> **Task statement**: Copy every line below that has the word "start" in it.

*** Opening Collected material ***

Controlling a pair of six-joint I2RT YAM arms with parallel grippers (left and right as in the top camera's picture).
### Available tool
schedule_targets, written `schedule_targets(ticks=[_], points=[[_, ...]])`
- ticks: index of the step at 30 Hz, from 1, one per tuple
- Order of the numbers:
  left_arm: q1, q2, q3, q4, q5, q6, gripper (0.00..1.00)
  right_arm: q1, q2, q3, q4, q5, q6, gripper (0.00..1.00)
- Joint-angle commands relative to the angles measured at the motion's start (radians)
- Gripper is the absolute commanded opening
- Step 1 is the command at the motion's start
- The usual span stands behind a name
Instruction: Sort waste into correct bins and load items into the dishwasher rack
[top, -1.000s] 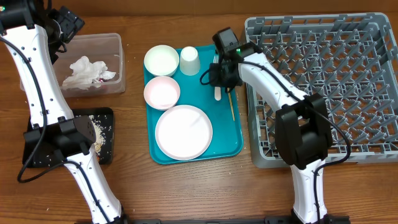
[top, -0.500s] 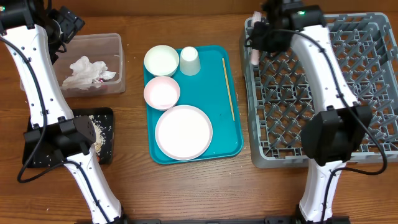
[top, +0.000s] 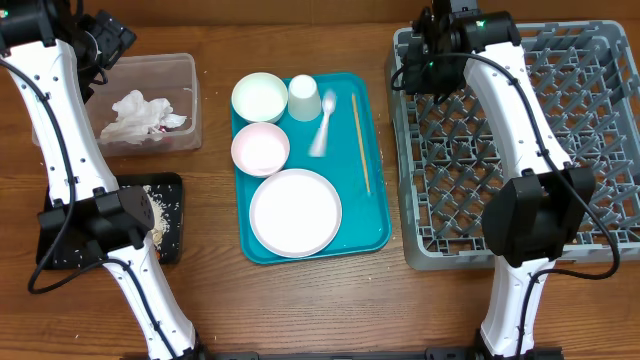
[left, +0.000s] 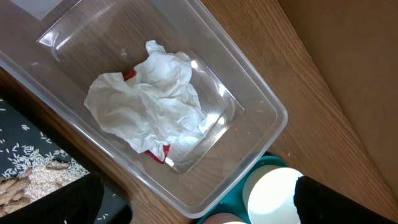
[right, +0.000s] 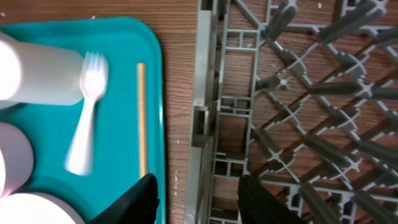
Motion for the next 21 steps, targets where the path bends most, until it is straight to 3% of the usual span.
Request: schedule_targets(ticks=[1,5,8,15,21], points=[[-0.007,-0.002,-0.002,-0.002,-0.007,-0.006,1.00,-0.002,-0.032,0.002,0.004,-0.005,0.054,0.44],[-0.007,-0.002,-0.002,-0.002,-0.007,-0.006,1.00,0.037,-0.032,0.009,0.008,-0.143,0.054,0.49],[-0.007,-0.002,-0.002,-0.002,-0.007,-0.006,1.00,0.127,-0.032,0.006,0.013,-0.139,0.076,0.49],[-0.007,-0.002,-0.002,-0.002,-0.007,-0.006,1.00,0.295,-0.008,-0.043,0.073,0.104,0.189,0.49],[-0.009,-0.002,-0.002,-0.002,-0.007,-0.006,1.00,0.313,0.102,-0.113,0.076,0.171,0.257,0.49]])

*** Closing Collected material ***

> **Solution**:
- Joint-angle commands relative to the angles measured at the motion's start (radians)
- Step 1 is the command at the motion's start

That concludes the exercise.